Institut de Biologie Moléculaire des Plantes du CNRS - UPR2357, Université de Strasbourg, Strasbourg, France.
Institut de Biologie de l'Ecole Normale Supérieure, CNRS UMR 8197-INSERM U 1024, F-75230, Paris, France.
Genome Biol. 2017 Sep 25;18(1):179. doi: 10.1186/s13059-017-1313-0.
Cytosine methylation is crucial for gene regulation and silencing of transposable elements in mammals and plants. While this epigenetic mark is extensively reprogrammed in the germline and early embryos of mammals, the extent to which DNA methylation is reset between generations in plants remains largely unknown.
Using Arabidopsis as a model, we uncovered distinct DNA methylation dynamics over transposable element sequences during the early stages of plant development. Specifically, transposable elements and their relics show invariably high methylation at CG sites but increasing methylation at CHG and CHH sites. This non-CG methylation culminates in mature embryos, where it reaches saturation for a large fraction of methylated CHH sites, compared to the typical 10-20% methylation level observed in seedlings or adult plants.
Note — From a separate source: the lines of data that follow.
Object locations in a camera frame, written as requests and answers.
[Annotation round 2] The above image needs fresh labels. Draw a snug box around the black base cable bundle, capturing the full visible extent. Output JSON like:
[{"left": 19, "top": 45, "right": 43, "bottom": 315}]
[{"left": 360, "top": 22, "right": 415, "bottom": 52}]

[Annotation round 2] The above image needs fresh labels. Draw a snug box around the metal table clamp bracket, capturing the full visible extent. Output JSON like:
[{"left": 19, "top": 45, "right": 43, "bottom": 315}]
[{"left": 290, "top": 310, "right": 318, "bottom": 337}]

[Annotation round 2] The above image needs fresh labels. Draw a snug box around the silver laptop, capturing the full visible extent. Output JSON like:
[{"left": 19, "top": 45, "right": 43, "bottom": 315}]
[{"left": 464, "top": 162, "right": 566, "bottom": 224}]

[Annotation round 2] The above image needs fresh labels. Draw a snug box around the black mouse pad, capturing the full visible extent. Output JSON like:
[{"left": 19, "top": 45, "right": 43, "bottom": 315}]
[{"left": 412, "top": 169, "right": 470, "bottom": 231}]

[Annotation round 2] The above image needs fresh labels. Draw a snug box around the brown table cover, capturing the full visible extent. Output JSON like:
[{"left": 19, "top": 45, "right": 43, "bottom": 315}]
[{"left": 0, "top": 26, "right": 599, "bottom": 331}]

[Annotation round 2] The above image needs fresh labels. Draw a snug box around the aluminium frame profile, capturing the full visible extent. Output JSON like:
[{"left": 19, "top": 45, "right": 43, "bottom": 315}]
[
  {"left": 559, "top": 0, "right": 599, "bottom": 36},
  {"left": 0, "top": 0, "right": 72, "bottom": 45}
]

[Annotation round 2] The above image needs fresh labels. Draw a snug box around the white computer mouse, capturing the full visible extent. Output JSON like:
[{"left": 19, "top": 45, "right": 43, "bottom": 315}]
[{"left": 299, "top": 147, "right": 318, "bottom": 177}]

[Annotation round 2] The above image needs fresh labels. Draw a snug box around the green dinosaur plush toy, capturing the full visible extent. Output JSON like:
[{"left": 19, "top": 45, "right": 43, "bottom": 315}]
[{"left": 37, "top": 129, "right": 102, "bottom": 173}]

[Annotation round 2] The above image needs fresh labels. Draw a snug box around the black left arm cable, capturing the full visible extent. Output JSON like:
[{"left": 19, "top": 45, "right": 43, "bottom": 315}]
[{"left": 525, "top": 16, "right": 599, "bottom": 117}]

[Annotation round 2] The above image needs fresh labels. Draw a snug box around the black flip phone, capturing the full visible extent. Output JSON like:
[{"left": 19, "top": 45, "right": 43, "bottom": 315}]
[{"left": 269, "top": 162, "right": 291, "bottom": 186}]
Moreover, the increase in CHH methylation during embryogenesis matches the hypomethylated state in the early endosperm. Finally, we show that interfering with the embryo-to-seedling transition results in the persistence of high CHH methylation levels after germination, specifically over sequences that are targeted by the RNA-directed DNA methylation (RdDM) machinery.
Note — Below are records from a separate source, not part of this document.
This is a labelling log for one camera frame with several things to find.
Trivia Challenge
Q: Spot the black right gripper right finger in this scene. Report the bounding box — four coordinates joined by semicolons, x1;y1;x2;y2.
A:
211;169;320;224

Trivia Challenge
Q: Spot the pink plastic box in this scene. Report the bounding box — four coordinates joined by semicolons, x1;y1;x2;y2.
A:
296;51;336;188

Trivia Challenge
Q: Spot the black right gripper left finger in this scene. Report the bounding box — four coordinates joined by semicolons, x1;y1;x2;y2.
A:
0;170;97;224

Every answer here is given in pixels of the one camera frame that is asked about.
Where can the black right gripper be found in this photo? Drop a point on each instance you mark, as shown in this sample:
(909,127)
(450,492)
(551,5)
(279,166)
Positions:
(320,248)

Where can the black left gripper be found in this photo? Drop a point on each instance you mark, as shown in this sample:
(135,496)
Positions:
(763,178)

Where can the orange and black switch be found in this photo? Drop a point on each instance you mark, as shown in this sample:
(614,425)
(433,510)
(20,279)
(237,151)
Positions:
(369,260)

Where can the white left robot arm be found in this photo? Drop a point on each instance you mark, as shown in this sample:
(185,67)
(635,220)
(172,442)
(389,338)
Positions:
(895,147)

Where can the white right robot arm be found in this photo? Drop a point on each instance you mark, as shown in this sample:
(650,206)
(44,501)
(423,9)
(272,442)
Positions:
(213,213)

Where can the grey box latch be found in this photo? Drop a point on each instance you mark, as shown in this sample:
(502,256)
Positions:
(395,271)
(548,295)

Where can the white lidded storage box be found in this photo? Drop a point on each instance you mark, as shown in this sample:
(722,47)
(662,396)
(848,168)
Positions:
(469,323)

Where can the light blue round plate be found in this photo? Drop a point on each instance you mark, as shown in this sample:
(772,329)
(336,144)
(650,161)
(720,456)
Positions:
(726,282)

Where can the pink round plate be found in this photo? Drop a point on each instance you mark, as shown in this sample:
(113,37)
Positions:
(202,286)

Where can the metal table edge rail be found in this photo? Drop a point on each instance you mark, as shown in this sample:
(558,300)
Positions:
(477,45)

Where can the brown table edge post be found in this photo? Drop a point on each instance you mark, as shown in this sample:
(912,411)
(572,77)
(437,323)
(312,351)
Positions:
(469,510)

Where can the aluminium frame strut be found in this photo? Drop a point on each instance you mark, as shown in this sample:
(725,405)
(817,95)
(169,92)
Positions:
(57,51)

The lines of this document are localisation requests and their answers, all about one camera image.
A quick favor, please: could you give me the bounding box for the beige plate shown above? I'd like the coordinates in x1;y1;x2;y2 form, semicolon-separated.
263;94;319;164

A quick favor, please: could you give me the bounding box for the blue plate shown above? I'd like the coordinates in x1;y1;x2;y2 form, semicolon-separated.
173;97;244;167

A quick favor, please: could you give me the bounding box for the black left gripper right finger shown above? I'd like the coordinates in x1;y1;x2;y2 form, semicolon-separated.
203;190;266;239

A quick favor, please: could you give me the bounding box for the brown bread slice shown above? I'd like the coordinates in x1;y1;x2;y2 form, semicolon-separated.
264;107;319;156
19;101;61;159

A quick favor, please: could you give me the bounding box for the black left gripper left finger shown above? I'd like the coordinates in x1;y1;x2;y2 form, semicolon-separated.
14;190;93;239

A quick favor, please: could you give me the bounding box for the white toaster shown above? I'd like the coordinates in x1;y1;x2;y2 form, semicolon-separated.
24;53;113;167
Our findings indicate the absence of extensive resetting of DNA methylation patterns during early plant life and point instead to an important role of RdDM in reinforcing DNA methylation of transposable element sequences in every cell of the mature embryo. Furthermore, we provide evidence that this elevated RdDM activity is a specific property of embryogenesis.
在哺乳动物和植物中,胞嘧啶甲基化对于基因调控和转座元件的沉默至关重要。虽然这种表观遗传标记在哺乳动物的生殖细胞和早期胚胎中被广泛重新编程,但植物中世代间 DNA 甲基化重置的程度在很大程度上仍然未知。
我们以拟南芥为模型,在植物发育的早期阶段揭示了转座元件序列中不同的 DNA 甲基化动态。具体来说,转座元件及其遗迹在 CG 位点始终表现出高甲基化,但在 CHG 和 CHH 位点的甲基化增加。这种非 CG 甲基化在成熟胚胎中达到顶峰,与幼苗或成体植物中观察到的典型 10-20%甲基化水平相比,大量甲基化的 CHH 位点达到饱和。此外,胚胎发生过程中 CHH 甲基化的增加与早期胚乳中的低甲基化状态相匹配。最后,我们表明,干扰胚胎到幼苗的转变会导致萌发后 CHH 甲基化水平持续升高,特别是在 RNA 指导的 DNA 甲基化 (RdDM) 机制靶向的序列上。
我们的发现表明,在植物早期生命中,DNA 甲基化模式没有广泛重置,而是表明 RdDM 在成熟胚胎每个细胞中转座元件序列的 DNA 甲基化强化中起着重要作用。此外,我们提供的证据表明,这种升高的 RdDM 活性是胚胎发生的特定特性。